Yet again interesting development in classification performance has achieved after combined implementation of FST and DB in jm1 SCM dataset, except that to some extent NB in all selected FST shows less performance Fig 5.2 (a), (b), (c1), and (c2) referring Table 5.2 reveal different facts before FS (Normal), after FS and also applying FS with DB techniques. Furthermore, since IG FST is found to be a good choice for FS in this metric, we apply IG FS with 20 metrics (20f) and 7 metrics (7f) to realize the effect of reducing features on the classification performance. As discussed under Section 3, we have used threshold to select useful features as well as to discard less useful features from the datasets. In this case 20 metrics (20f) and 7 metrics (7f) were selected from jm1 SCM dataset based on the threshold value of 0.02 and 0.05, respectively. RF outperforms other classifiers, followed by DTr, DTa, KNN and RTr using CFS; KNN, DTr and DTa using PCA and also DTr, DTa, and KNN using IG after DB.

Fig 5.2

Comparison of prediction performance before FS (Normal), after FS, and combined FS and DB for jm1 SCM dataset

The highest classification performance has exhibited using FS with DB, as shown in Fig. 5.2(a) to (c2) and Table 5.2 but classification performances varied when applying FS without DB. This once again proves that DB is an important part to build classifiers for SFP. As we can see from Table 5.2, except DTr, CFS approach seems to pick many poor features, which affects negatively the classification performance. In the case of PCA for the same static code metrics (jm1), minor ROC value differences have exhibited, where NN, KNN and DTr attains high values when compared with their values before using FS, as shown in Fig. 5.2(b). As discussed earlier IG FST applied with 20f and 7f. With 7f all classifiers achieve higher ROC values using FS when compared with ROC values before FS except for RF and NB, as shown in Fig. 5.2(c1). But for 20f except RF, NB and KNN, the rest classifiers exhibit either equal (SVM, DTa and RTr) or higher (NN and DTr) performance. The finding here confirms that, not only performance inconsistency among classifiers but also the performance improvements observed when applying IG FS with less number of features (7f) (NN 0.691, KNN 0.613, DTa 0.709, DTr 0.671, and RTr 0.597) can also be considered as a proof that if we employ suitable FST for software mercies and classifiers, then the better result can be attained with small features which in turn reduces training and prediction time and memory requirement for classification [1, 9, 15]. Therefore, considering appropriate FST for software metrics is another important part to build SFP model.

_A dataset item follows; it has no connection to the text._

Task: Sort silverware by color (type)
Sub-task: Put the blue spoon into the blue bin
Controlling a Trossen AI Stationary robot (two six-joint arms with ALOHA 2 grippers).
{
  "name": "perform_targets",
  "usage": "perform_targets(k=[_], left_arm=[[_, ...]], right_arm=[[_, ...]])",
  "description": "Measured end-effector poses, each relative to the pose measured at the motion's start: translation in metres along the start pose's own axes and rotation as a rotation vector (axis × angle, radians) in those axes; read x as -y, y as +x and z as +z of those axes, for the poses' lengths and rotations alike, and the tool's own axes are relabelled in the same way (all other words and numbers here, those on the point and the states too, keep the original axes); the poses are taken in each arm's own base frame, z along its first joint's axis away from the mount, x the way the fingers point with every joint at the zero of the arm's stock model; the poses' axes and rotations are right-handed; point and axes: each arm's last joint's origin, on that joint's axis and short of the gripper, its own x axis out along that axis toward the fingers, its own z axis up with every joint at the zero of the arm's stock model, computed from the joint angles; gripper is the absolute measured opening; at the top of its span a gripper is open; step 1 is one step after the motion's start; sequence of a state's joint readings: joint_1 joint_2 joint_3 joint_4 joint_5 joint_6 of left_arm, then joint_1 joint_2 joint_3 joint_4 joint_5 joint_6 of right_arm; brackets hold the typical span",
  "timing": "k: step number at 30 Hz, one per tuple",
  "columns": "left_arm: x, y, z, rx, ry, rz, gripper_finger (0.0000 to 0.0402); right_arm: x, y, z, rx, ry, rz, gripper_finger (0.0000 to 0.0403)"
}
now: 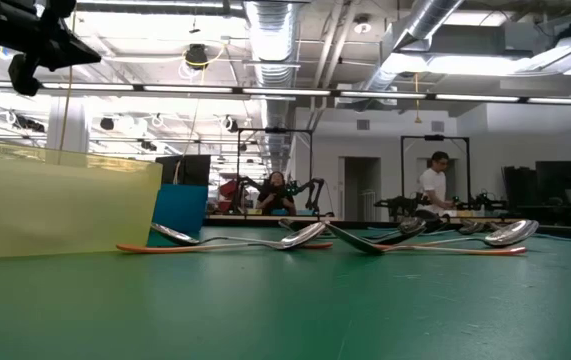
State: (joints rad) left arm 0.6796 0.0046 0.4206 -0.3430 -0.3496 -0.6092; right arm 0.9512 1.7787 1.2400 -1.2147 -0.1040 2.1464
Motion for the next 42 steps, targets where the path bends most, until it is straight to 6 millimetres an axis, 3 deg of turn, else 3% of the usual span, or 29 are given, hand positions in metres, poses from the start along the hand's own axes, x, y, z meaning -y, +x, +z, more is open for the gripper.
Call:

Referring to Fig 5.3 (a), (b), and (c) and Table 5.3 using three FST, except NN using IG FST, all other classifiers after DB exhibit better performance than those before FS and using FS techniques for camel-1.6 OOM dataset. Considering the general performance of classifiers, RF, NN, DTr, DTa, and KNN demonstrate highest ROC values after DB. Specifically RF outperforms other classifiers, followed by NN, DTr, DTa and KNN using CFS; NN and KNN using PCA; and also KNN and DTa using IG after DB. Alike SCM, here we also observe the performance discrepancy due to the suitability of FST in OOM datasets (camel-1.6). This reconfirms that regardless of the software metrics if FST are not suitable enough, the prediction performance can be compromised. To mitigate that as well as to get good prediction performance, data must be balanced, which is proved to be useful and give much better prediction performance irrespective of all three FST employed, as supported by the results in Fig 5.3 (a), (b), and (c), and Table 5.3. Another interesting finding observed in this OOM is using CFS selected features have shown to be able to improve the ROC value of the classifiers. So that CFS is found to be more suitable than other FST because CFS with four classifiers (NB, RF, DTa and DTr) outperforms other FST followed by PAC with three classifiers (NN, SVA and KNN) and IG with one classifier (RTr).

Fig 5.3

Comparison of prediction performance before FS (Normal), after FS, and combined FS and DB for camel-1.6 OOM dataset

Table 5.2

Classification result of different classifiers using ROC measure, before FS (Normal), after CFS, PCA and IG FST, and combined FS and DB for jm1 SCM dataset

Table 5.3

Classification result of different classifiers using ROC measure, before FS (Normal), after CFS, PCA and IG FST, and combined FS and DB for camel-1.6 OOM dataset.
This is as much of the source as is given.